> The problem: In your copy, include every entry exactly as written but no pictures.

> Exercise inputs:
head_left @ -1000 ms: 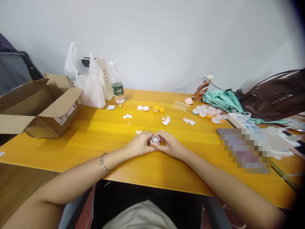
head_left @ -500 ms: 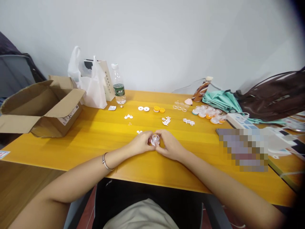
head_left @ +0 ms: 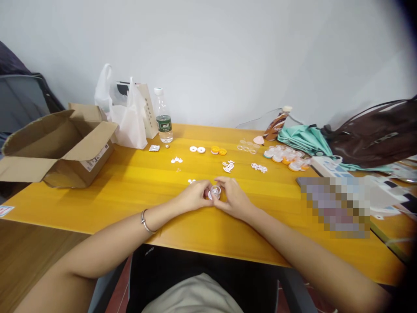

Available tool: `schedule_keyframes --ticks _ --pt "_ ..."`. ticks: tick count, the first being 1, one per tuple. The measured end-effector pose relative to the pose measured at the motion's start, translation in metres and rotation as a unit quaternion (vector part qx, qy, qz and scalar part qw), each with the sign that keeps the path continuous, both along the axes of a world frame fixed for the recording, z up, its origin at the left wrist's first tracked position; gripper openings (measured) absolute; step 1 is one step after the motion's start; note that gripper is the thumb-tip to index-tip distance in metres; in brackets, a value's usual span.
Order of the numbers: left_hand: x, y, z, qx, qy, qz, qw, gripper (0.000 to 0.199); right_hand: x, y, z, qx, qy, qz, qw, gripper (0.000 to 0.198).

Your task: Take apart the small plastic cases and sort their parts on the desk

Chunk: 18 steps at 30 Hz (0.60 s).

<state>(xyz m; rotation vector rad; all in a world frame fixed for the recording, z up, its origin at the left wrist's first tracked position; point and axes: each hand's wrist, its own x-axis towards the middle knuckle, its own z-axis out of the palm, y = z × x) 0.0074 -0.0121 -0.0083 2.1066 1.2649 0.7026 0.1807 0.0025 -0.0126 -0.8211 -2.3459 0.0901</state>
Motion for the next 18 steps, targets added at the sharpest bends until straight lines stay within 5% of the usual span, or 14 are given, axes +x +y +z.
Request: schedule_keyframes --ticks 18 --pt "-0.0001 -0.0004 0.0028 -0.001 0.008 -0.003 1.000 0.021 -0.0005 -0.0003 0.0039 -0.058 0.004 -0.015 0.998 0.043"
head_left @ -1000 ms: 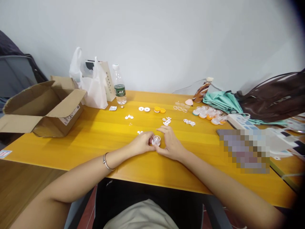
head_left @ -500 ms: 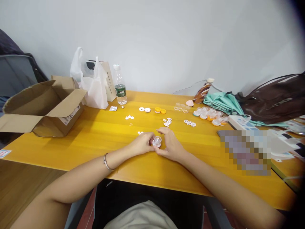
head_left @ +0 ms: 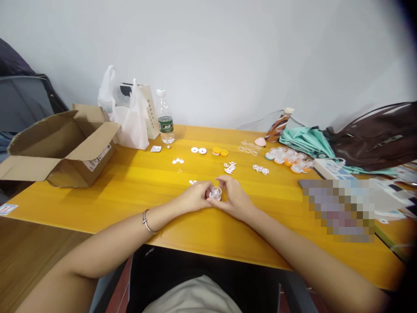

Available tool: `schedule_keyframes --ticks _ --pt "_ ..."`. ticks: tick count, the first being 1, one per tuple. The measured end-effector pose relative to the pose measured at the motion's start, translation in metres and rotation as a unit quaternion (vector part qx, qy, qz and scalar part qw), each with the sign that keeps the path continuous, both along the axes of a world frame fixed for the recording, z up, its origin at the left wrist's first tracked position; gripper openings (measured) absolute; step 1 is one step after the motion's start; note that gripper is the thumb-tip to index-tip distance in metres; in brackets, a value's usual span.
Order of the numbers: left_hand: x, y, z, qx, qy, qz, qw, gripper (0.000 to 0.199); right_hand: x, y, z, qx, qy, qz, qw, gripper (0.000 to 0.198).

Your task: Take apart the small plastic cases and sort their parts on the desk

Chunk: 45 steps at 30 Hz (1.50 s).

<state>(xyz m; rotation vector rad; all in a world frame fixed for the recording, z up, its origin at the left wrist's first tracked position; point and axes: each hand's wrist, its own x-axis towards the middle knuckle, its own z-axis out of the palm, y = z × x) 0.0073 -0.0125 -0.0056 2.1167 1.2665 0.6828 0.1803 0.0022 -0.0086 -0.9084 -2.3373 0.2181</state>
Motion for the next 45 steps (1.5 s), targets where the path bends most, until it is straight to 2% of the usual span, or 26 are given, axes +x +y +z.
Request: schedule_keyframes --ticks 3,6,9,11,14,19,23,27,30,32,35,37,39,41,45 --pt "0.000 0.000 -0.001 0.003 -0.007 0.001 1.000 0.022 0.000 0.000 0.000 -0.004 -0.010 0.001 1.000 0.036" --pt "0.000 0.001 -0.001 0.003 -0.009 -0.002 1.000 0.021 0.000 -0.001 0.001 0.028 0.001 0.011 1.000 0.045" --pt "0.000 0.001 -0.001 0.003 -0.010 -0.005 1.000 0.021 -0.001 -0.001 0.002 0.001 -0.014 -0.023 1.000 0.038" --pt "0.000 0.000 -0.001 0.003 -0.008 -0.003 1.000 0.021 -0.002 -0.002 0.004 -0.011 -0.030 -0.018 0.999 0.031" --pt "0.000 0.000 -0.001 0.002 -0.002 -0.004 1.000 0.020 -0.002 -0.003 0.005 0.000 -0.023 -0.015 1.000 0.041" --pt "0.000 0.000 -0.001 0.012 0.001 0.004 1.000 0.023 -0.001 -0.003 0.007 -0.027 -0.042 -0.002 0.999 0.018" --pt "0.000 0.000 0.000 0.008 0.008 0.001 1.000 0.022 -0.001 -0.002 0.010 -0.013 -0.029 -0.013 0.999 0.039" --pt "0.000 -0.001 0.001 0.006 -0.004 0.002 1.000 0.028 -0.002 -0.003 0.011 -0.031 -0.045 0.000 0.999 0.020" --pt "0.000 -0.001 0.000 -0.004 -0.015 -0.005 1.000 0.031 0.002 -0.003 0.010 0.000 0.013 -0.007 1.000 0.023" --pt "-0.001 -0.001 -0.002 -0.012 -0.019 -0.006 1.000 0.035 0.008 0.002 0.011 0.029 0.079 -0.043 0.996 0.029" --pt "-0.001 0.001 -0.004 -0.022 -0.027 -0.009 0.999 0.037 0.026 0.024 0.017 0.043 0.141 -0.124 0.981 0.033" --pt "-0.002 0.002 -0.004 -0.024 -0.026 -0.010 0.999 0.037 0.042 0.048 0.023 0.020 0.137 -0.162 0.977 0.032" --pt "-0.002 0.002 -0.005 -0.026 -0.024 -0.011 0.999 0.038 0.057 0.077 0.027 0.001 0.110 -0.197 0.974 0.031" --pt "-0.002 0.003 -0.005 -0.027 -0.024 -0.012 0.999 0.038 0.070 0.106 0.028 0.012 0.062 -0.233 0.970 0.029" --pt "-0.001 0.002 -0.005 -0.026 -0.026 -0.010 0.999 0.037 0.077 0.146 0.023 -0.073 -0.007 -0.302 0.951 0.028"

> Reply to the exercise:
head_left @ -1000 ms: 
head_left @ -500 ms: 
head_left @ +0 ms: 

Available tool: `schedule_keyframes --ticks _ --pt "_ ..."`. ticks: tick count, the first being 1, one per tuple. The measured end-effector pose relative to the pose measured at the motion's start, translation in metres and rotation as a unit quaternion (vector part qx, qy, qz and scalar part qw), each with the sign that keeps the path continuous, both along the axes of a world frame fixed for the recording, z up, its origin at the left wrist's first tracked position; gripper openings (measured) absolute; step 1 is one step after the motion's start; note that gripper is the thumb-tip to index-tip distance in metres; in brackets, a value's usual span.
Order of the numbers: left_hand: x, y, z, qx, qy, qz, qw, gripper (0.000 to 0.199); right_hand: x, y, z, qx, qy, qz, qw, gripper (0.000 to 0.198).

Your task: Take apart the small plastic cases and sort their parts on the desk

Chunk: 18 steps at 30 Hz (0.60 s).

<state>(xyz m; rotation vector rad; all in a world frame fixed for the recording, z up, its origin at the left wrist's first tracked position; point and axes: each hand's wrist, its own x-axis towards the middle knuckle, its own z-axis out of the palm, y = z × x) 0.0074 -0.0121 -0.0083 2.1066 1.2649 0.7026 0.1807 0.0025 -0.0126 -0.8211 -2.3459 0.0901</state>
Motion for the next 18 steps, targets added at the sharpest bends until straight lines stay within 5% of the usual span, or 14 are given, axes +x +y +z.
Request: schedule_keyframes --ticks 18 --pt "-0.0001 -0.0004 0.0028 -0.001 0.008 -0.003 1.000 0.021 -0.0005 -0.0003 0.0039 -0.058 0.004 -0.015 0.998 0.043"
head_left @ -1000 ms: 
head_left @ -500 ms: 
head_left @ +0 ms: 

Available tool: `schedule_keyframes --ticks _ --pt "_ ..."`. ticks: tick count, the first being 1, one per tuple. The measured end-effector pose relative to the pose measured at the motion's start, translation in metres and rotation as a unit quaternion (vector part qx, qy, qz and scalar part qw), each with the sign that keeps the path continuous, both along the axes of a world frame fixed for the recording, z up, its origin at the left wrist's first tracked position; gripper openings (measured) absolute; step 1 is one step after the motion's start; note that gripper is the thumb-tip to index-tip distance in metres; in brackets, a value's usual span.
Order of the numbers: left_hand: x, y, z, qx, qy, qz, qw, gripper (0.000 to 0.199); right_hand: x, y, z, qx, qy, qz, qw, gripper (0.000 to 0.198).

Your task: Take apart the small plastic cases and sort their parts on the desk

Chunk: 45 steps at 30 Hz (1.50 s).

<state>(xyz m; rotation vector rad; all in a world frame fixed for the recording, z up, its origin at the left wrist's first tracked position; point and axes: each hand's wrist, its own x-axis towards the middle knuckle, its own z-axis out of the palm, y = z × x) 0.0073 -0.0125 -0.0056 2.1167 1.2665 0.6828 0.1803 0.0022 -0.0086 -0.9084 -2.3373 0.2181</state>
Motion for the next 45 steps (1.5 s), targets where the path bends most, until it is straight to 2% of the usual span, or 26 are given, axes +x +y +z.
Request: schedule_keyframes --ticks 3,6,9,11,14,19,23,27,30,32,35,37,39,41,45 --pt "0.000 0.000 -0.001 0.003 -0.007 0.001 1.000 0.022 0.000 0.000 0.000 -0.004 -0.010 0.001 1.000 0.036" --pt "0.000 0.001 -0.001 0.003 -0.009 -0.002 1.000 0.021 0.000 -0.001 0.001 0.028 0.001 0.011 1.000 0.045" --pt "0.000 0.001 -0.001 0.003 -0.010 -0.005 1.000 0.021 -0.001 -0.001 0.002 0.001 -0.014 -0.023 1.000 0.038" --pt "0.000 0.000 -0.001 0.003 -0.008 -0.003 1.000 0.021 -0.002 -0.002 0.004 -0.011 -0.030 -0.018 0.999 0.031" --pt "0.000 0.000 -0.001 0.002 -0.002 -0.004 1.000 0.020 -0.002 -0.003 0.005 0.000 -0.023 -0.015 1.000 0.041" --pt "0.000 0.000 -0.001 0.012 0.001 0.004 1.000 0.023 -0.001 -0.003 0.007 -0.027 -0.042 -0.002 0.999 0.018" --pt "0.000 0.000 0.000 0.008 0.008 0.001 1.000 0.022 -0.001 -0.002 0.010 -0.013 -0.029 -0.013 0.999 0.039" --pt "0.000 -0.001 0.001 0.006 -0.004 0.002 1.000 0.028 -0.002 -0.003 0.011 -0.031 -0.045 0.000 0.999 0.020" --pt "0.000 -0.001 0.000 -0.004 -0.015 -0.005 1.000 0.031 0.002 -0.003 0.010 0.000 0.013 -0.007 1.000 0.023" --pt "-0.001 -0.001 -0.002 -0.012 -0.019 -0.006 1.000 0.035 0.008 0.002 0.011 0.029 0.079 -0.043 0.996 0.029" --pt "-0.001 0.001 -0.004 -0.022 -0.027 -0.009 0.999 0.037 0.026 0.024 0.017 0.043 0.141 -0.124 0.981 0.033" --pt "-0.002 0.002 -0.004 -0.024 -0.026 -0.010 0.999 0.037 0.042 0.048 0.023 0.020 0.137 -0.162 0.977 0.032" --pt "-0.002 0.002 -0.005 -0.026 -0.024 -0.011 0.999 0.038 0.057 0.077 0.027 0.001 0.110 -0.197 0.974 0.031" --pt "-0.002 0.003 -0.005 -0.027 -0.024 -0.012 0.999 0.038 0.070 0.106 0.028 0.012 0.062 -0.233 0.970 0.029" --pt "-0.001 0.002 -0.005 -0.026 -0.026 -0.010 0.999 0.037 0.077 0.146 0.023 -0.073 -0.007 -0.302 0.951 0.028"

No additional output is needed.